DAFTAR UNTUK MENDAPATKAN NEWSLETTER KEJAHATAN SEJATI

Foto tak bertanggal ini menunjukkan Laci Peterson. Dia sedang hamil delapan bulan ketika dia menghilang pada bulan Desember 2002. (Gambar Getty)
Permohonan banding terbaru Peterson mengalami kemunduran pada musim panas ini ketika hakim memutuskan bahwa sebagian besar bukti yang ingin diuji ulang tidak boleh dilakukan. Namun pengadilan mengabulkan permintaannya untuk melakukan pengujian baru berdasarkan bukti tertentu, termasuk lakban berukuran 15½ inci yang ditemukan dari jenazah Laci di Teluk San Francisco.

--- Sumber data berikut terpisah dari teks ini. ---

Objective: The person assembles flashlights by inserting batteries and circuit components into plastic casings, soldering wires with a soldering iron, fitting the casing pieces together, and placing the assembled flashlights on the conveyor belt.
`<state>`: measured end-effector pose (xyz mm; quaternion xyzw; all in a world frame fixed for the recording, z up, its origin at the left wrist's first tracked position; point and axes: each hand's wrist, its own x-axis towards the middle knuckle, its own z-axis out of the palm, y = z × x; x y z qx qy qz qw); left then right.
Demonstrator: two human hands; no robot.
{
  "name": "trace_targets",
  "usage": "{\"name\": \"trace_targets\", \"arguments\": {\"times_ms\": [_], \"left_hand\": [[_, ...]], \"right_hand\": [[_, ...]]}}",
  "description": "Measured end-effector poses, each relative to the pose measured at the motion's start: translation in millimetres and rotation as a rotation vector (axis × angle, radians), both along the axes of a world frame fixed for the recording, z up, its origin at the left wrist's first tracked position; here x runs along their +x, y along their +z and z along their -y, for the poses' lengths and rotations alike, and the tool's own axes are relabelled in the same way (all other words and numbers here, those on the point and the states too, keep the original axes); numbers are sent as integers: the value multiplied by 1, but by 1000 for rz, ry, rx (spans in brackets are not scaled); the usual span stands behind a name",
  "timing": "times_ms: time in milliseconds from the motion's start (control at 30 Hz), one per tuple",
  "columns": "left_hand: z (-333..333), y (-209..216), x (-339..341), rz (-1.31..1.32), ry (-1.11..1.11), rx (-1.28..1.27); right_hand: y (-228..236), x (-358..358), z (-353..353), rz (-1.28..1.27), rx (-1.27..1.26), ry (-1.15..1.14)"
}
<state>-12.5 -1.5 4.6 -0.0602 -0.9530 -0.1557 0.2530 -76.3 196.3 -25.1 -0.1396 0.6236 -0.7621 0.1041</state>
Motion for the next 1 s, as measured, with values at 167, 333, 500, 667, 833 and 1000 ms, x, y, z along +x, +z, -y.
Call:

“Satu-satunya peluang nyatanya adalah jika DNA pada rekaman di tubuhnya menunjukkan orang lain,” kata Rahmani.
KLIK DI SINI UNTUK MENDAPATKAN APLIKASI FOX NEWS
Namun, meski dia diadili lagi, jaksa dapat menggunakan wawancara Peacock terhadapnya sebagai bukti adanya motif, kata Rahmani.
“Dan setidaknya juri akan membencinya karena berselingkuh dari istrinya yang sedang hamil dan menunjukkan sedikit penyesalan ketika istrinya menghilang,” tambahnya.
Peterson sebelumnya menolak membahas kasusnya dengan Fox News Digital, dengan alasan banding yang tertunda.